In the data below, find the line containing "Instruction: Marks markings", then set down that line and every later line up to and including the line containing "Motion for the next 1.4", exactly.

= = = = = = =

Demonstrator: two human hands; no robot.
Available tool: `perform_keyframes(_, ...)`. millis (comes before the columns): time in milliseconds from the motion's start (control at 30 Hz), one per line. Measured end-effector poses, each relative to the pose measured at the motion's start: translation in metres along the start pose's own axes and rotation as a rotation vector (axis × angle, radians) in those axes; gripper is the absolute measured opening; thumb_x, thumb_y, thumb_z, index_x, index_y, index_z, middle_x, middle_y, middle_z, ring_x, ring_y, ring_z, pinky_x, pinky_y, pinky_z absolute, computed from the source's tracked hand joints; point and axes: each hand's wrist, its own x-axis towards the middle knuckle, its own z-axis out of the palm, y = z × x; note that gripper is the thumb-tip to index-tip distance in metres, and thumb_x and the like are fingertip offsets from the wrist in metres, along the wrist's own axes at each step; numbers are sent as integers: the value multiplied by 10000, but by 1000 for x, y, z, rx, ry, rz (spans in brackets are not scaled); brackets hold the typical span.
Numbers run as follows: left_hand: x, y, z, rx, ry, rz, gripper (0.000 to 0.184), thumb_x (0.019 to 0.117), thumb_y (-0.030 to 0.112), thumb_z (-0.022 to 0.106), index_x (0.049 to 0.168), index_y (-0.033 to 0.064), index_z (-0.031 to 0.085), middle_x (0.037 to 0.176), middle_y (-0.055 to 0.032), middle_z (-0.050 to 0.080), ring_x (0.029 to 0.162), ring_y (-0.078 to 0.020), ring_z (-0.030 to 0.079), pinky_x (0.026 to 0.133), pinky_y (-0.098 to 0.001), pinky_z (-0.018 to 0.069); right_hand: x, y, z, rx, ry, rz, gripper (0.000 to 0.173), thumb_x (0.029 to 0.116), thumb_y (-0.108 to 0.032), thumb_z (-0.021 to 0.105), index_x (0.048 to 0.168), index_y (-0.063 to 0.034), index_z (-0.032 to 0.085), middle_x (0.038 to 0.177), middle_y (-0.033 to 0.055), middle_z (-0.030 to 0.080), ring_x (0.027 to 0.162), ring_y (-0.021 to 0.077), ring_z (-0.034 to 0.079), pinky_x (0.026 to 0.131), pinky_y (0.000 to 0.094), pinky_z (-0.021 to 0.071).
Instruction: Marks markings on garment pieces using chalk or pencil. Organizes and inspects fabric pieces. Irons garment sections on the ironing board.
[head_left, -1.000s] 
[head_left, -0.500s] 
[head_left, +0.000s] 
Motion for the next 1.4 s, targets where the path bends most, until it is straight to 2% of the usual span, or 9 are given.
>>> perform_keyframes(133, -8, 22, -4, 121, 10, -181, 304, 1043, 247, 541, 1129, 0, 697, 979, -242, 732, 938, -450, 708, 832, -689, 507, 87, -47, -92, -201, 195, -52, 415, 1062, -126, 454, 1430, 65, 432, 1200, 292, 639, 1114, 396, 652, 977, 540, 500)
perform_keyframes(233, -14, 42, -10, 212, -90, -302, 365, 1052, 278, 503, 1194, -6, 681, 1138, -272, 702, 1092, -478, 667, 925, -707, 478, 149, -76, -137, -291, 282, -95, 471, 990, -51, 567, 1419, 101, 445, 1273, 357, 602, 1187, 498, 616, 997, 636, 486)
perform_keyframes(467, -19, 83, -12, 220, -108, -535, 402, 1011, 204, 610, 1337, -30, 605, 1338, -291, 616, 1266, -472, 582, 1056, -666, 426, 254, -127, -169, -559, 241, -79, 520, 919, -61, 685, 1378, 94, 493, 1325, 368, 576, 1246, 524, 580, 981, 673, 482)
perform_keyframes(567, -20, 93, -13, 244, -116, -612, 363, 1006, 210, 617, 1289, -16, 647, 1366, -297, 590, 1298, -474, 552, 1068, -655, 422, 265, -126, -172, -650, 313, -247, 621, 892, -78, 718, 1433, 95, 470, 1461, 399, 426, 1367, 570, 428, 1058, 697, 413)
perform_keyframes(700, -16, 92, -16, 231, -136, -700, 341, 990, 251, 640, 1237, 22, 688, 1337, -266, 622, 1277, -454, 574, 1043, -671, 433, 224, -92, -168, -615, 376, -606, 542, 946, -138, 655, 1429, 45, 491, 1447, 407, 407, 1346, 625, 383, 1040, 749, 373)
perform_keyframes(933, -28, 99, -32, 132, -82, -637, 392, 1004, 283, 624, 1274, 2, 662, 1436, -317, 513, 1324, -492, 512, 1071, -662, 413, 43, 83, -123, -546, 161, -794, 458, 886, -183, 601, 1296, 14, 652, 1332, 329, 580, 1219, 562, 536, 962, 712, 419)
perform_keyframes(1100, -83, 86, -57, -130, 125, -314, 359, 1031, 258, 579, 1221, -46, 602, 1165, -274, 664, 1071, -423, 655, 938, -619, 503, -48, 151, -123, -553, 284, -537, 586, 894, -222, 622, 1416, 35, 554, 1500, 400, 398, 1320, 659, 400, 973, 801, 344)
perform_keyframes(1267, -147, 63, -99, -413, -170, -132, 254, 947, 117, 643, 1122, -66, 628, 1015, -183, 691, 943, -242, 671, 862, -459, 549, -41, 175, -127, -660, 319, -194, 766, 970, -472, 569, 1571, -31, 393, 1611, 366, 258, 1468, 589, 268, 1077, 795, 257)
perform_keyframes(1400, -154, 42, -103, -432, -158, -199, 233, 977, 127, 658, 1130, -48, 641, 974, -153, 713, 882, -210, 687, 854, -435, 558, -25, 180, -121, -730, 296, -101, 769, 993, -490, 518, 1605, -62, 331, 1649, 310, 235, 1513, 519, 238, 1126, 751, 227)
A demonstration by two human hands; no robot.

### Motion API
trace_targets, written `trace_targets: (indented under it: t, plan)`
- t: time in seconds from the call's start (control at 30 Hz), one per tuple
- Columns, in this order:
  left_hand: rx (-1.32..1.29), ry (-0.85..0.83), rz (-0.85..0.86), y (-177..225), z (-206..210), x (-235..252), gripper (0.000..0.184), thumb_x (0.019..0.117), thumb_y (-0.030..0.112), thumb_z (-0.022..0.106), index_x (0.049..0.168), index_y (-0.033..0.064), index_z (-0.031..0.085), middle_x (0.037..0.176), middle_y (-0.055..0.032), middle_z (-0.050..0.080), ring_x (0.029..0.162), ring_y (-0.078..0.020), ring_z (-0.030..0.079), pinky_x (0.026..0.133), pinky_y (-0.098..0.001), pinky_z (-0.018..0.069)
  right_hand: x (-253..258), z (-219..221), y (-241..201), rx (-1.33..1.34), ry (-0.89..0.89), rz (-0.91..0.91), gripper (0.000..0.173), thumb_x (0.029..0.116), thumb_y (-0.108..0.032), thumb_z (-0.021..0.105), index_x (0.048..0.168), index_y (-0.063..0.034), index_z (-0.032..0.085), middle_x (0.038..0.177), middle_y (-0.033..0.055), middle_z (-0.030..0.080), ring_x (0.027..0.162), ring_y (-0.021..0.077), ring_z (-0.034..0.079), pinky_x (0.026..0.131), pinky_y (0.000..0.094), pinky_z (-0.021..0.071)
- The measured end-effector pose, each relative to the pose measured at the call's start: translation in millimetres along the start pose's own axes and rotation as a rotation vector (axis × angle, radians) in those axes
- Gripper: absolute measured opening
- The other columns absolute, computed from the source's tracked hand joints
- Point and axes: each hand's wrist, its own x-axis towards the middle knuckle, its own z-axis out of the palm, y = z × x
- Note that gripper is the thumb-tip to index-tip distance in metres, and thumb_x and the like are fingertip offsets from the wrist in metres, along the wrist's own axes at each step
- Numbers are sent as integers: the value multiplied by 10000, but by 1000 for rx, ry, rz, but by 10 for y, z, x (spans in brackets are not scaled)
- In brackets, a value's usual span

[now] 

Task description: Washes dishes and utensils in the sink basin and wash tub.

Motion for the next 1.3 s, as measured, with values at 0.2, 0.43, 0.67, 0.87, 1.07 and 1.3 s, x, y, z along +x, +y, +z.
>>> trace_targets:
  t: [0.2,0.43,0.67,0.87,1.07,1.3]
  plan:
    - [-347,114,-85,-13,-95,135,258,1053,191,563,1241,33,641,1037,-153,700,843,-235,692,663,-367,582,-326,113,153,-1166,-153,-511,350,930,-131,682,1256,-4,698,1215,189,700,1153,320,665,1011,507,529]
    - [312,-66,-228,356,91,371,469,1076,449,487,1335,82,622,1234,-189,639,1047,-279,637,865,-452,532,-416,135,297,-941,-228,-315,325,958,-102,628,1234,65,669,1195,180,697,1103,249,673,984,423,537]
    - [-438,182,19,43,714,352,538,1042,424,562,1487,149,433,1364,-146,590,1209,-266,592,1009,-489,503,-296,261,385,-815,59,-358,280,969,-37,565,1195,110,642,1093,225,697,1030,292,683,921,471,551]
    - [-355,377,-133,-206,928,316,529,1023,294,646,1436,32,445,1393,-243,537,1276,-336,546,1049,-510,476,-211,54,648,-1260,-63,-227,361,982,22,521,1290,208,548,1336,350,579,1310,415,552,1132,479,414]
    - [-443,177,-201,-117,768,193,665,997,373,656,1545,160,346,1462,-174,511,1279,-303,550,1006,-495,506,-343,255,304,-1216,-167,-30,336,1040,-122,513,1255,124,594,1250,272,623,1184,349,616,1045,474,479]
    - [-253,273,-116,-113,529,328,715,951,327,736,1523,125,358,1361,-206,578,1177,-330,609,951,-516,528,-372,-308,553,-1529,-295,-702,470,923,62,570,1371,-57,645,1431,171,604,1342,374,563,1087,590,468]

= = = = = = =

> [SOLVED PROBLEM]:
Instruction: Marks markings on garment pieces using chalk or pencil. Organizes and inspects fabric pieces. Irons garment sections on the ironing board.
[head_left, -1.000s] 
[head_left, -0.500s] 
[head_left, +0.000s] 
Motion for the next 1.4 s, targets where the path bends most, until it is straight to 2% of the usual span, or 9 are given.

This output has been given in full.